Hysteria ensued. Would computers survive the date changing from 1999 to 2000? Doom-proofing became an investment thesis for those on Motley Fool and Silicon Investor, who posted thousands of comments focused on the Fremont-based Zitel.

A 1996 post on a siliconinvestor.com thread focused on Zitel.
A 1996 post on a siliconinvestor.com thread focused on Zitel.

Rumors of short sellers needing to cover their positions swirled. So did talk of George Soros acquiring a stake (which turned out to be untrue).

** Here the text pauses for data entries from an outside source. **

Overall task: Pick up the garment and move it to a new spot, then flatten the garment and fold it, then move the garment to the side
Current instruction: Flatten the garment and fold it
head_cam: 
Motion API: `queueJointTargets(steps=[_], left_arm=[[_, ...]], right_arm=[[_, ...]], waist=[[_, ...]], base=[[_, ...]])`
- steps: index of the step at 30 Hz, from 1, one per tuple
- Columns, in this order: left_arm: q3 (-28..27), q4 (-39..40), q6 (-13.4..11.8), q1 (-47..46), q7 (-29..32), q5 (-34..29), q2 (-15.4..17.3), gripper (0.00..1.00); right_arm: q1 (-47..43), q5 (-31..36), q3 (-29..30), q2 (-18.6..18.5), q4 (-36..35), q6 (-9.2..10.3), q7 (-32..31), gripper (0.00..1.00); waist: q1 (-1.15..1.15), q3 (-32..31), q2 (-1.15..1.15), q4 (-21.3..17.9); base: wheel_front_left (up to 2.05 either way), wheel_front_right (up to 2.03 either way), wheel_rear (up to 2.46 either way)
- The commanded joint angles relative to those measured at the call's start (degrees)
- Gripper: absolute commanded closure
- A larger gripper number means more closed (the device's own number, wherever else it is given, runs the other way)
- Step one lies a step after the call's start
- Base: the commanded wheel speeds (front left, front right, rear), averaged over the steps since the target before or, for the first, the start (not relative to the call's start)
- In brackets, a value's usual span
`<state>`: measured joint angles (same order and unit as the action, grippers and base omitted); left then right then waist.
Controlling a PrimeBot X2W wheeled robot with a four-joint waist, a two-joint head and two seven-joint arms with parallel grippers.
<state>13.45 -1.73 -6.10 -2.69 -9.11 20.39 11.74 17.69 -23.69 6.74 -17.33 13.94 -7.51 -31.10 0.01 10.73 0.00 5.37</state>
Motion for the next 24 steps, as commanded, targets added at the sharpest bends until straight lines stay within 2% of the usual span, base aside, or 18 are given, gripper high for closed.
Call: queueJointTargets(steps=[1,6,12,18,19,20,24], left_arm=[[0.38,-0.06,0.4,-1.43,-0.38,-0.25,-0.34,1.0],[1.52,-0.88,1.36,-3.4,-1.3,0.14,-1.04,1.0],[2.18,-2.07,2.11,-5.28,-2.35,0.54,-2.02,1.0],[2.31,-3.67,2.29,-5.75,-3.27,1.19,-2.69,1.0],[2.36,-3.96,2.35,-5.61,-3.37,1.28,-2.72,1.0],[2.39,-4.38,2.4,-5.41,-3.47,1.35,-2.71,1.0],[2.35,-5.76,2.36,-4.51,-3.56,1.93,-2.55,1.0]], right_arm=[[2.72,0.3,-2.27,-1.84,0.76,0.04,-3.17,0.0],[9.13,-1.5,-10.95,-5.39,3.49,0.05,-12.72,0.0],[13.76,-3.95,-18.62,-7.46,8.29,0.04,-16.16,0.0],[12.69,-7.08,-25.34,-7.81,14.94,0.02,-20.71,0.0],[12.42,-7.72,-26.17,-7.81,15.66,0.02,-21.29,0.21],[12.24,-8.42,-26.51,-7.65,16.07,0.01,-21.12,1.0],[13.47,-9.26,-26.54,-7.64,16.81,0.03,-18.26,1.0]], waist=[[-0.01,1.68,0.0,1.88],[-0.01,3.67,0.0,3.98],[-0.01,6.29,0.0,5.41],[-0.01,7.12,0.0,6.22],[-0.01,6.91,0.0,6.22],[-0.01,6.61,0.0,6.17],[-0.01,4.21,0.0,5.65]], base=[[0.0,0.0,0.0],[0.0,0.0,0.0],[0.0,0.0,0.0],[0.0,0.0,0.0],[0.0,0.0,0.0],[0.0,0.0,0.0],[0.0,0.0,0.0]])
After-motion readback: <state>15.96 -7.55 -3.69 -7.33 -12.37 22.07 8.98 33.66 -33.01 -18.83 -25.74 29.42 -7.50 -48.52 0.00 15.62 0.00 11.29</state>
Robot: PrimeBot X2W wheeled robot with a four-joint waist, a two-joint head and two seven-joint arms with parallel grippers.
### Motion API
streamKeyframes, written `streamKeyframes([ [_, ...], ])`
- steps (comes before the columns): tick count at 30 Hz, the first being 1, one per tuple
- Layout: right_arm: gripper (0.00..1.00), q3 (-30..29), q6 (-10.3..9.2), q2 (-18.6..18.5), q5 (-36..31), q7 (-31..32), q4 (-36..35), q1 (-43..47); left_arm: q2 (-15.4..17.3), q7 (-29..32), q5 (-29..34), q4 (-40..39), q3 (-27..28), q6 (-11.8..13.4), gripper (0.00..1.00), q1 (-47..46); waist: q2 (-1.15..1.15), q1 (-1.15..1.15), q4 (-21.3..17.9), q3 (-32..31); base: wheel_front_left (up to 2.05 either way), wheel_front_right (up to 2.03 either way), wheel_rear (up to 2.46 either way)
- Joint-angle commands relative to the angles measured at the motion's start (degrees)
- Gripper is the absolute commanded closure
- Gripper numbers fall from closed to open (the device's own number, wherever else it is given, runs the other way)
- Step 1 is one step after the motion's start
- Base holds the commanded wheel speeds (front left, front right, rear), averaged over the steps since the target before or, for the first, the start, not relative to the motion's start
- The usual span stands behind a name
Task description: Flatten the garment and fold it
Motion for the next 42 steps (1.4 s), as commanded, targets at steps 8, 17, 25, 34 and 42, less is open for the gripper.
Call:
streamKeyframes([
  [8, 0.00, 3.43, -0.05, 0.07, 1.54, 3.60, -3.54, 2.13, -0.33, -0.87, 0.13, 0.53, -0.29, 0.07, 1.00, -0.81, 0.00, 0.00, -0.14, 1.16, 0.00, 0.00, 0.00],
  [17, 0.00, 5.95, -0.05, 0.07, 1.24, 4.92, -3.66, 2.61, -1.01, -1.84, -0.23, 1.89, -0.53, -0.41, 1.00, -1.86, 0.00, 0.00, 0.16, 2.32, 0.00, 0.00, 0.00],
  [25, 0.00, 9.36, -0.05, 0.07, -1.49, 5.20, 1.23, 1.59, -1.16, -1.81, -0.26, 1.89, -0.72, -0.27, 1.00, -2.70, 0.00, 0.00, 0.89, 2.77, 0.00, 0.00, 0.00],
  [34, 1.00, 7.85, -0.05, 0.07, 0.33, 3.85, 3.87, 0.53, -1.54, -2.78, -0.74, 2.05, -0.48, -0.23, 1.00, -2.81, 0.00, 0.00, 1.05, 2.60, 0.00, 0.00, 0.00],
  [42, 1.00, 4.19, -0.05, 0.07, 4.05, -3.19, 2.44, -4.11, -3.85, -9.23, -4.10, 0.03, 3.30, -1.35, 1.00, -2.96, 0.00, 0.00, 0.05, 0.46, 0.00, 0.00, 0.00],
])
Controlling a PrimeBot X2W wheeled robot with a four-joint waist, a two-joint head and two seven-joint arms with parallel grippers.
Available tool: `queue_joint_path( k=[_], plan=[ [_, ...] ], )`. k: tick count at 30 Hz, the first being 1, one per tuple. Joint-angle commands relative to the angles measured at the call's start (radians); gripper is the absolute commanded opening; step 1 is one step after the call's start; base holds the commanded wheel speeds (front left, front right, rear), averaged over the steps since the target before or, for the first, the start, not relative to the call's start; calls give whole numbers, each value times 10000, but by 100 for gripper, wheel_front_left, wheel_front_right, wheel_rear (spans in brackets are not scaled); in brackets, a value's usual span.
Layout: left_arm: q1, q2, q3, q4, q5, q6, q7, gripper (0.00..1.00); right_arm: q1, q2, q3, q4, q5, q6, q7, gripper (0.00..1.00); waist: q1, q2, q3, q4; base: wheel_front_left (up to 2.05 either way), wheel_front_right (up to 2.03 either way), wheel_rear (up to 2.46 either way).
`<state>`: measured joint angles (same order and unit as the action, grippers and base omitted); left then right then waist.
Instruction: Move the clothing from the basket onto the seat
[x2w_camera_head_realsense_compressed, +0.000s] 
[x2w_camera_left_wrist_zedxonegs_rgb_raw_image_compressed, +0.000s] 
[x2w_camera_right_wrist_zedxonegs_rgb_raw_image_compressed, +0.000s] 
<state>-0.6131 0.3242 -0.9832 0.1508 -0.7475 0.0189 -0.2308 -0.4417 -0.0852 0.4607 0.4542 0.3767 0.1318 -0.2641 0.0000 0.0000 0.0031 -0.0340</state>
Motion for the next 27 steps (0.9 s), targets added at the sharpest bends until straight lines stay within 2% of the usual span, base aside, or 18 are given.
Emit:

Zitel stock went up so much that the company split its shares in November 1996, only to have it triple in price again in the month after. Zitel shares would end up coming back down to earth, but the story did not end in disaster. The company ended up merging with a company called Fortel in 2000.

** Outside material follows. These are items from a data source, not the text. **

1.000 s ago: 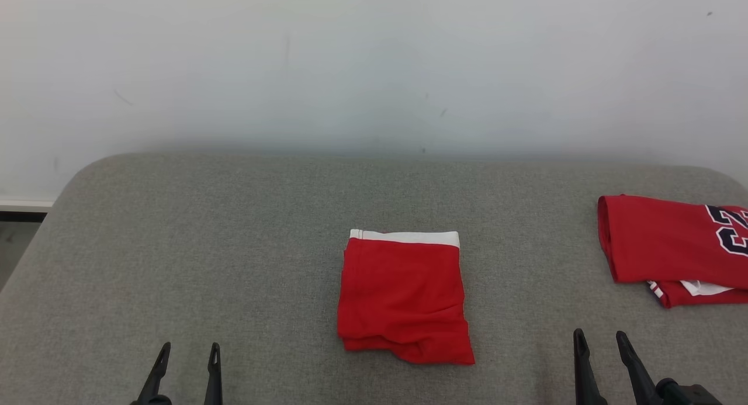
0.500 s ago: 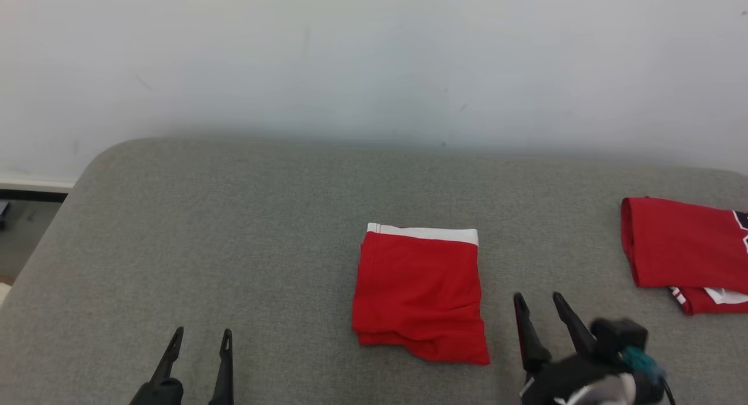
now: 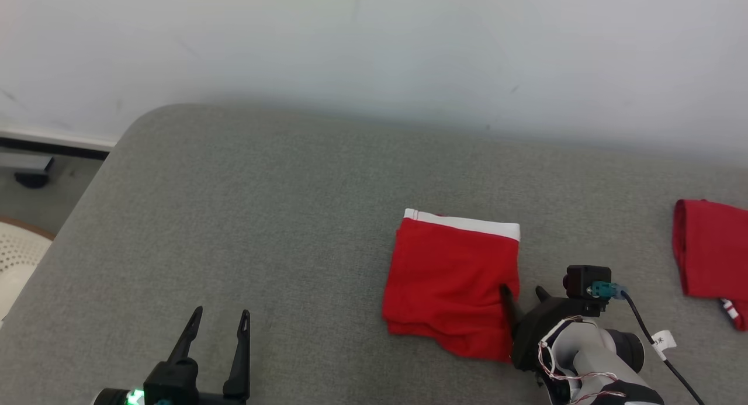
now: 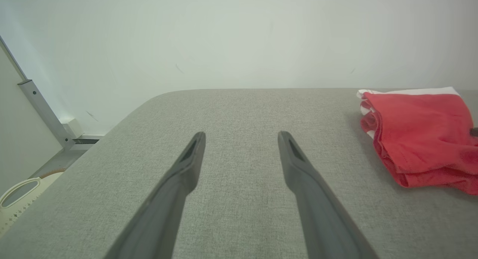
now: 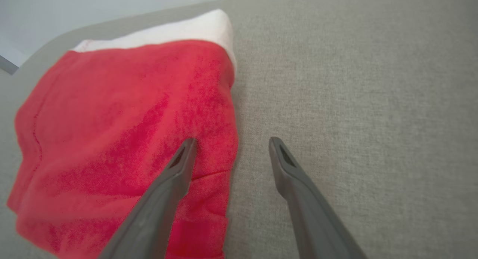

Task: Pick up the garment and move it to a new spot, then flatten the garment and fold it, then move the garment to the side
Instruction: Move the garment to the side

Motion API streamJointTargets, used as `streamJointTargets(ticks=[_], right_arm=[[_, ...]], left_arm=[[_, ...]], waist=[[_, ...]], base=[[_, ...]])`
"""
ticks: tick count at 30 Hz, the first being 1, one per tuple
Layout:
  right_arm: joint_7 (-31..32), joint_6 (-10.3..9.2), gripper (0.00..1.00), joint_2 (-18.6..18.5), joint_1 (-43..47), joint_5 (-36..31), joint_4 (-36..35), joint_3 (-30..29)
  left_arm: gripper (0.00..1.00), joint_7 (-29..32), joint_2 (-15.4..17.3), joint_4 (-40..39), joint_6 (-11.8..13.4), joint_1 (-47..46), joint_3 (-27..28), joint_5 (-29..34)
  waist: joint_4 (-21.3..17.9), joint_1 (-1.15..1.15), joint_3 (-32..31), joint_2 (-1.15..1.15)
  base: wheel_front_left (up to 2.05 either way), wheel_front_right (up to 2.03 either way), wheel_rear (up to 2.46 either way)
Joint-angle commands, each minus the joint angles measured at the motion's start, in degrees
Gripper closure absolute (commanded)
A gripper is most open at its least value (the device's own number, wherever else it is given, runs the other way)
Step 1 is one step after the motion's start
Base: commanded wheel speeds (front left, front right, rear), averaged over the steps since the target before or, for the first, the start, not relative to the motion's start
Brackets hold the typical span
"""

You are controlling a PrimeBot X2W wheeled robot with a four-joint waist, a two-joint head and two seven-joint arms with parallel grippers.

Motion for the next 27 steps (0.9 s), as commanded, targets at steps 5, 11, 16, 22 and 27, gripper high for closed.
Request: streamJointTargets(ticks=[5, 11, 16, 22, 27], right_arm=[[2.0, 0.01, 0.00, 0.0, -3.3, 3.3, 7.5, -0.2], [3.9, 0.02, 0.00, 0.5, -3.0, 9.1, 9.1, 3.7], [4.9, 0.02, 1.00, 0.4, -1.3, 17.8, 5.5, 10.7], [0.7, 0.02, 1.00, -1.2, -4.1, 16.6, 5.5, 17.7], [-1.9, 0.02, 1.00, -7.1, -7.3, 14.8, 3.6, 23.3]], left_arm=[[0.00, -0.3, -0.6, 0.3, -0.5, -1.7, -0.2, -0.4], [0.00, -0.3, -0.7, 0.4, -0.7, -1.9, 0.0, -0.6], [0.00, -0.3, -0.9, 0.9, -1.1, -2.3, 0.2, -1.0], [0.00, -0.3, -0.5, 0.0, -0.7, -0.4, 1.5, -1.4], [0.00, -0.3, -0.4, -0.8, -0.8, 0.0, 2.7, -1.9]], waist=[[2.5, -0.01, 2.2, 0.00], [2.5, -0.01, 2.0, 0.00], [2.6, -0.01, 1.3, 0.00], [0.4, -0.01, 1.1, 0.00], [-3.2, -0.01, 1.8, 0.00]], base=[[0.00, 0.00, 0.00], [0.00, 0.00, 0.00], [0.00, 0.00, 0.00], [0.00, 0.00, 0.00], [0.00, 0.00, 0.00]])
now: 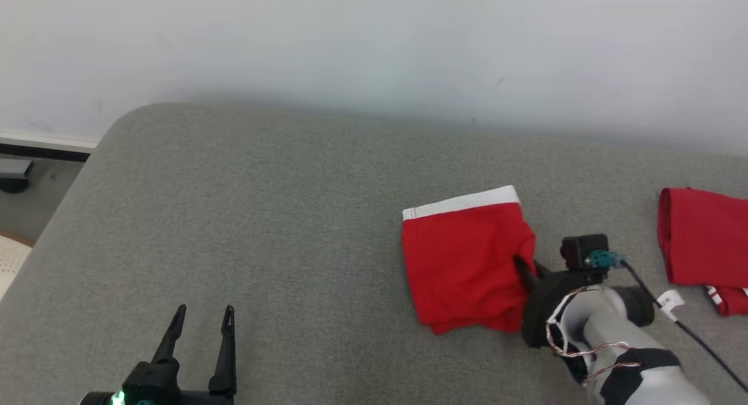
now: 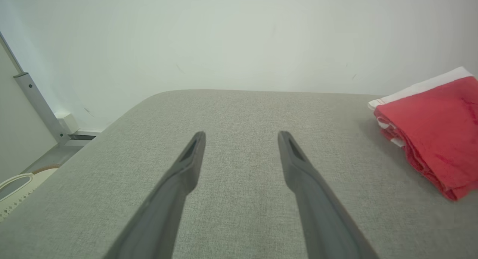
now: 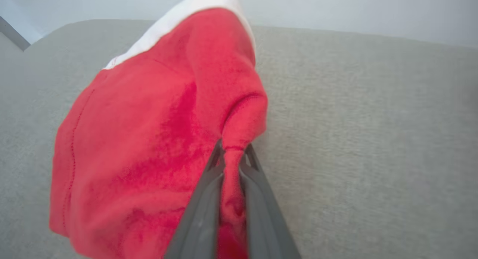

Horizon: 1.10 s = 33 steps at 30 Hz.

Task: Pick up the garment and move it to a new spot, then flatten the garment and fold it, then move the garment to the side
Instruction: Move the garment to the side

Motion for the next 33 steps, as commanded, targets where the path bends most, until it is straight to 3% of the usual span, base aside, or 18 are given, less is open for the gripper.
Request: streamJointTargets(ticks=[1, 9, 17, 23, 33], right_arm=[[-0.5, 0.03, 1.00, -2.2, -1.3, -0.5, -0.9, 1.5], [1.4, 0.03, 1.00, -14.5, -9.2, 0.1, -6.2, 9.8], [4.8, 0.03, 1.00, -24.7, -16.8, 2.4, -6.2, 13.1], [6.1, 0.02, 1.00, -28.5, -20.6, 4.8, -2.1, 12.3], [4.5, 0.02, 1.00, -29.9, -25.8, 3.2, 6.9, 11.0]], left_arm=[[0.00, -0.2, 0.0, -0.5, 0.0, 0.1, 0.5, -0.5], [0.00, -0.2, 0.1, -2.5, -0.4, -1.7, 1.3, -0.4], [0.00, -0.2, 1.3, -4.2, -1.1, -4.7, 2.2, -0.7], [0.00, -0.2, 2.8, -5.8, -1.4, -6.5, 2.5, -0.5], [0.00, 0.5, 5.7, -8.2, -1.2, -8.0, 3.2, -0.9]], waist=[[-2.8, 0.00, 0.8, 0.00], [-9.2, 0.00, 5.2, 0.00], [-12.5, 0.00, 11.9, 0.00], [-13.3, 0.00, 16.1, 0.00], [-12.3, 0.00, 20.8, 0.00]], base=[[0.00, 0.00, 0.00], [0.00, 0.00, 0.00], [0.00, 0.00, 0.00], [0.00, 0.00, 0.00], [0.00, 0.00, 0.00]])
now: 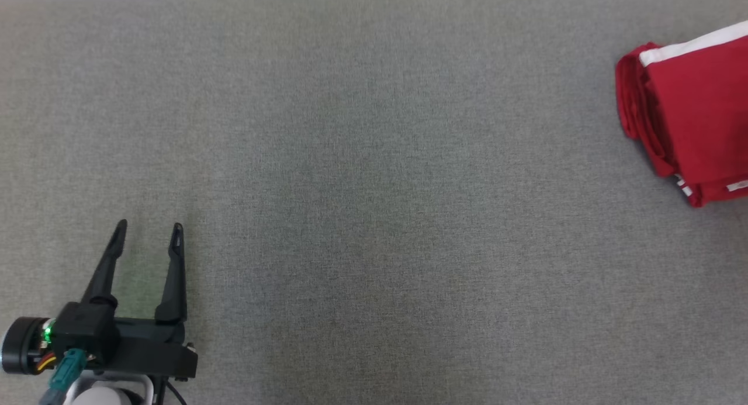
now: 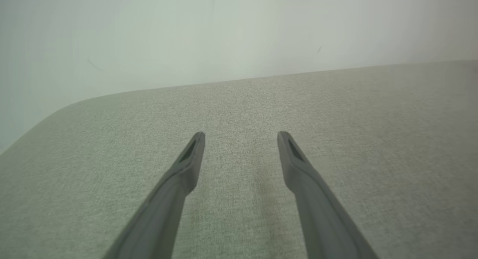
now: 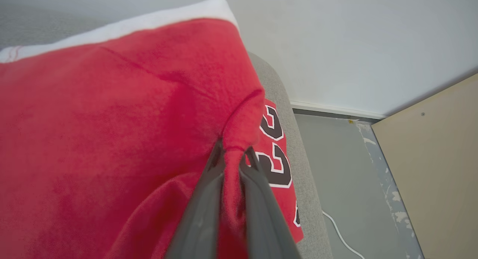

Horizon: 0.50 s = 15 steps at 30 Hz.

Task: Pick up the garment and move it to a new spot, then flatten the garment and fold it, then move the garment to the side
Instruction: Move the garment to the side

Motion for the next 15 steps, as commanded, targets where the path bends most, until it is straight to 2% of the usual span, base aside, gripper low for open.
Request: streamJointTargets(ticks=[1, 5, 6, 7, 8, 15], right_arm=[[-0.4, 0.01, 1.00, 0.1, -0.8, -0.5, 0.7, -0.3], [-1.6, 0.01, 1.00, 0.5, -1.4, -1.2, 2.5, -1.3], [-1.7, 0.01, 0.95, 0.6, -1.4, -1.2, 2.8, -1.7], [-2.1, 0.01, 0.55, 0.7, -1.6, -1.5, 3.0, -1.9], [-2.2, 0.01, 0.00, 0.7, -1.7, -1.8, 3.3, -2.2], [-4.4, 0.01, 0.00, -0.5, -3.1, -5.2, 3.7, -4.7]], left_arm=[[0.00, 0.0, 0.4, -0.4, 0.2, -0.8, 0.4, -0.2], [0.00, 0.1, 0.9, -1.5, 0.4, -0.2, 0.7, -0.5], [0.00, 0.1, 1.0, -1.7, 0.4, -0.1, 0.7, -0.6], [0.00, 0.1, 1.1, -2.0, 0.6, 0.1, 0.8, -0.6], [0.00, 0.2, 1.2, -2.1, 0.7, 0.1, 0.9, -0.7], [0.00, 0.5, 0.7, -3.0, 1.9, 1.1, 0.6, -0.8]], waist=[[0.1, -0.01, 1.8, -0.01], [0.4, -0.01, 2.6, -0.01], [0.5, -0.01, 2.8, -0.01], [0.4, -0.01, 2.9, -0.01], [0.4, -0.01, 3.0, -0.01], [-0.2, -0.01, 1.4, -0.01]], base=[[0.00, 0.00, 0.00], [0.00, 0.00, 0.00], [0.00, 0.00, 0.00], [0.00, 0.00, 0.00], [0.00, 0.00, 0.00], [0.00, 0.00, 0.00]])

Similarly, the world’s computer network did just fine as the millennium arrived on New Year’s Day of that year.

Another example: the Whoopi Goldberg-endorsed Flooz.com, which aspired to create a digital currency to use at online merchants. The company’s demise in 2001 was predicted by those on the rumor site F****dcompany.com, a community dedicated to “happy fun slander” against companies with perceivedly poor management.

Tales of misinformation and fraud

Some users of the dot-com era message boards were masquerading as normal retail traders.

Consider John Mackey, the co-founder and CEO of Whole Foods. Under the pseudonym Rahodeb, the executive posted more than 1,100 comments on Yahoo Finance message boards, many of which were targeted at Whole Foods rival (and eventual acquisition target) Wild Oats.

Rahodeb’s other messages described Mackey as “cute” and “a model for Brooks Brothers!”

Mackey would apologize for the posts as the Federal Trade Commission and the SEC investigated the matter.

In 1999, rumors surfaced on a Yahoo Finance message board that PairGain Technologies was being acquired by an Israeli company, linking to a supposed Bloomberg News Service page. The stock soared 31% on the news.

The problem: the Bloomberg link was phony. And the message was entirely fabricated by a PairGain Technologies employee who got busted by the SEC.

The same year, Jonathan Lebed began duplicating messages in various Yahoo Finance boards promising 1,000% gains in shares of nine penny stocks. The scheme appeared to work in moving shares of companies like Yes Entertainment and Just Toys higher, at which point Lebed cashed in, netting almost $273,000.

The SEC charged Lebed in 2000 for pumping-and-dumping, days before his 16th birthday. He had reportedly developed an interest in stock trading at 12.

“I implore investors to be highly skeptical of any advice they receive from the internet,” an SEC administrator told the New York Times.